Haftanın
gündemi yazılarını genellikle şen bir hafta dileğiyle
bitiriyoruz. Ne yazık ki geride bıraktığımız hafta şen olmadı.
Hiç istenmeyecek acı olaylara tanıklık etti Türkiye. Pek
çoğumuzun adını bile ilk kez duyduğu Manisa'nın Selendi
ilçesinde, yılbaşı gecesi başlayan olayların sonucunda bu
bölgede yaşayan 70 kardeşimiz 35 yıldır yaşadıkları
ilçelerini terk etmek zorunda kaldılar. Evleri, araçları harap
oldu. Eşyalarını bile almaya fırsat bulamadılar. Nerden
yayıldığı belli olmayan “Çingeneler camiyi bastı, Allah'a,
bayrağa, Selendi halkına küfretti.” gibi akıl almaz iftiralarla
dolduruşa getirilmiş 1000kişilik bir grup az daha canlarına kast
edecekti ki güvenlik güçlerinin müdahalesi ile son anda canlarını
kurtardılar.
Öncelikle
evlerini terk etmek zorunda kalan Selendili kardeşlerimize geçmiş
olsun diyoruz. Morallerini bozmasınlar. Bizler acılarla dolu
tarihimizde böyle bir olayla ilk defa karşılaşmıyoruz. Alışığız,
malum bizim atalarımız Hitler'in gaz odalarını gördü. Cadı
kazanlarında kaynatıldı. Nice zulümlere tanıklık etti.

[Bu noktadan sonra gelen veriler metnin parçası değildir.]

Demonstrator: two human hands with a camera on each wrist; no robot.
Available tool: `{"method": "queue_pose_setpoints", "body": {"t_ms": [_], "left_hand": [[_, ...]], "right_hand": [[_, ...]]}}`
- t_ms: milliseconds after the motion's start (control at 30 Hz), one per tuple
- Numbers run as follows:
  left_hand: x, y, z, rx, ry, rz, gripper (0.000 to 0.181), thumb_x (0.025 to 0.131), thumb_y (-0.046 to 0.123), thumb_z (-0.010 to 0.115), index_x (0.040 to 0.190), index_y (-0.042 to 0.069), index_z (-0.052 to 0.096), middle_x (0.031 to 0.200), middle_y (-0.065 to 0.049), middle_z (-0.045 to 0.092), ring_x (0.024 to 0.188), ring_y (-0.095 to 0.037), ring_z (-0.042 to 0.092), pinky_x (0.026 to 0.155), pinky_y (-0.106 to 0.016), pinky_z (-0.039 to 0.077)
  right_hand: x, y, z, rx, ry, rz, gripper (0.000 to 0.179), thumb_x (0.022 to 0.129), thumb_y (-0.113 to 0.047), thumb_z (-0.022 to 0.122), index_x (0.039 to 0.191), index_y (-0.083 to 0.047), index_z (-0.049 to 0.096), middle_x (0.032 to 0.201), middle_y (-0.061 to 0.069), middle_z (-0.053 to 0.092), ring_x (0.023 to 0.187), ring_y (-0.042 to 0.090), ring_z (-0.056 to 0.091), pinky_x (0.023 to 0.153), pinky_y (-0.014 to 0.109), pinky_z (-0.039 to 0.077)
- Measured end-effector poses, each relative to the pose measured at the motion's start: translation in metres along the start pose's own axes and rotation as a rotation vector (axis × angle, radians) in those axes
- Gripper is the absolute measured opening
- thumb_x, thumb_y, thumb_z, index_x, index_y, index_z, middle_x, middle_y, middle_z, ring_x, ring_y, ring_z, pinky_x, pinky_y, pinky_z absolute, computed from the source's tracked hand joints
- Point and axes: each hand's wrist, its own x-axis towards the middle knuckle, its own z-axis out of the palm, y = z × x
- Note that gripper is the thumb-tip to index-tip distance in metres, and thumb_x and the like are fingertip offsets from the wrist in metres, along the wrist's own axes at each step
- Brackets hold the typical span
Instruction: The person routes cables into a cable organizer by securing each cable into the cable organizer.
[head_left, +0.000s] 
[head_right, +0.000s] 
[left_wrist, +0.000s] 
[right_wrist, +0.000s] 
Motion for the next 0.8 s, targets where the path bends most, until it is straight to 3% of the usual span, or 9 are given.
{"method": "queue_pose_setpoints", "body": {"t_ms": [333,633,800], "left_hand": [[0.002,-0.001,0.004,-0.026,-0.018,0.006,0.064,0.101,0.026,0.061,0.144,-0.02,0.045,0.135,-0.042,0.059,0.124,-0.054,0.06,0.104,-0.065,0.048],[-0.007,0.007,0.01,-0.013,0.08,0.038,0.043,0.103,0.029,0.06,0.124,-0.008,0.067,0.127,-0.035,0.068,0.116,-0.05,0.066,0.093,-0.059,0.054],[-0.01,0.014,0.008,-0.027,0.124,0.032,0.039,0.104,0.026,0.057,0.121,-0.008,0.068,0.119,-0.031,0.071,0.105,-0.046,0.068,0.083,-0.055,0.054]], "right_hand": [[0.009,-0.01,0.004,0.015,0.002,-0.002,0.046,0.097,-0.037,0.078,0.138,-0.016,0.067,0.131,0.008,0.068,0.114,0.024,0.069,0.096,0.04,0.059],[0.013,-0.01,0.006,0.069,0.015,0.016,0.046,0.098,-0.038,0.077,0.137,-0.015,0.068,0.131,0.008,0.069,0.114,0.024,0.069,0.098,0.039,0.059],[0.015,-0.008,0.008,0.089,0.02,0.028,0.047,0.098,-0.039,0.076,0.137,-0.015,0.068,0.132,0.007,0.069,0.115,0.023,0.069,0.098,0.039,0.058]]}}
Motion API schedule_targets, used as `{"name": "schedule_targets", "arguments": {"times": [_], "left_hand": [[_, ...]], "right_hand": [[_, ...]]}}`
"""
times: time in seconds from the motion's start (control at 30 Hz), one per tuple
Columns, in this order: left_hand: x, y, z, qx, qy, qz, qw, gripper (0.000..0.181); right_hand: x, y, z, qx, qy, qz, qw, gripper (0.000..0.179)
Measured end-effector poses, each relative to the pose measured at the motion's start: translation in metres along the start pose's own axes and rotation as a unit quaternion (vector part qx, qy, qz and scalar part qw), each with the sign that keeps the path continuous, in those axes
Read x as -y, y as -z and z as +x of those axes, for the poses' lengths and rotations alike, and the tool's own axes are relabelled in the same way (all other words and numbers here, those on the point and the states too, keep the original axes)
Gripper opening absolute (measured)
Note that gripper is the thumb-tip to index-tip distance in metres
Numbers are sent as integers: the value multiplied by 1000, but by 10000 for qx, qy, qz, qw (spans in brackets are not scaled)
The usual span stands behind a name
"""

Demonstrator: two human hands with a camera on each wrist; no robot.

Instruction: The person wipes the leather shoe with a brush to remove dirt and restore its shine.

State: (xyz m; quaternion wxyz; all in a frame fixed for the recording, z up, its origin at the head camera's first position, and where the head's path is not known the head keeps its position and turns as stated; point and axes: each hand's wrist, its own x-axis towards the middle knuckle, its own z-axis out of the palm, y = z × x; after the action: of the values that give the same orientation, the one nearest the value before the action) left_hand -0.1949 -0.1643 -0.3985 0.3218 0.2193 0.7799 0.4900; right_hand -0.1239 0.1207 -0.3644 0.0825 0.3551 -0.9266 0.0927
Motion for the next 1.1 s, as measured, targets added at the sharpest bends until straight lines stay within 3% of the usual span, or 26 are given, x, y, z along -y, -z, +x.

Selendili kardeşlerimiz de yıkılmasınlar, dik dursunlar;
yerleştikleri yeni ilçede komşuları ile birlikte huzur dolu bir
hayat kuracaklarına inanıyoruz. Nitekim yapılan ilk açıklamalarda
yetkililerin bu konularda kendilerine yardımcı olacağı
söyleniyor. Önlerine çıkacak fırsatları iyi
değerlendirebilirlerse yaşadıkları kayıplar kısa sürede telafi
edilebilir.
Gelelim
asıl söylemek istediklerimize. Birinci olarak bizler, komşularına,
35 yıldır birlikte yaşadıkları bu insanlara, çoluk çocuk
demeden kıymaya kalkanların hiçbir biçimde Selendi halkını
temsil ettiğine inanmıyoruz. Hele hele bu zihniyetteki insanların
Türkiye genelinde yurttaşların arasında çoğunluğu teşkil
ettiğine kimse bizi inandıramaz. Bizim ülkemizin yurttaşları
binlerce yıldır birlikte yaşamış, acı tatlı günleri birlikte
geçirmiş, her zorluğa beraber göğüs germişlerdir. Farklı
kültürlerimiz, farklı yaşam tarzlarımız olsa da küçük
gerilimleri bu noktaya getirmenin kimseye fayda sağlamayacağını
milletimizin her bir üyesi çok iyi bilmektedir ve bu gerçeği nice
acı deneyimleri yaşayarak öğrenmiştir. Velhasıl kelam kimse bu
olaydan hareketle bu ülkenin yurttaşlarına ırkçı damgası
vurmaya kalkmasın. Halkımızın çoğunluğu ırkçılığa,
ayrımcılığa ve ayrılıkçılığa karşıdır.
Diğer
taraftan herkesin bu kalkışma hareketine katılanların ırkçı
bir anlayışla hareket ettiğini kabul etmesini ve tüm
yurttaşlarımızın bu olayı açık ve net bir dille kınamasını
bekliyoruz. “Vurun Çingenlere”, “Çingenlere ölüm” diye
slogan atanları haklı gösterecek hiçbir neden olamaz. Olayda
kurban konumda olan bir teyzemizin dilinden söyleyelim “Vurun
Çinganlara diye bağırdılar. Çingansak Türk vatandaşı değil
miyiz?”.
Evet
Türk vatandaşıyız. Anayasada yazılmış her türlü temel
vatandaşlık hakkına sahibiz. Ülkemizle olan bağımızı hiç
kimse tartışamaz. Atalarımızın göçebe zanaatçı olması,
farklı bir kültürden gelmemiz ve “Çingan” olarak
adlandırılmamız bizim temel haklardan yararlanmamız önünde bir
engel teşkil etmez. Buna karşı çıkanlar; bölücüdür,
ayrılıkçıdır; yurttaşların bir bölümünü diğer bir
bölümüne karşı kin ve düşmanlığa tahrik etmektedirler.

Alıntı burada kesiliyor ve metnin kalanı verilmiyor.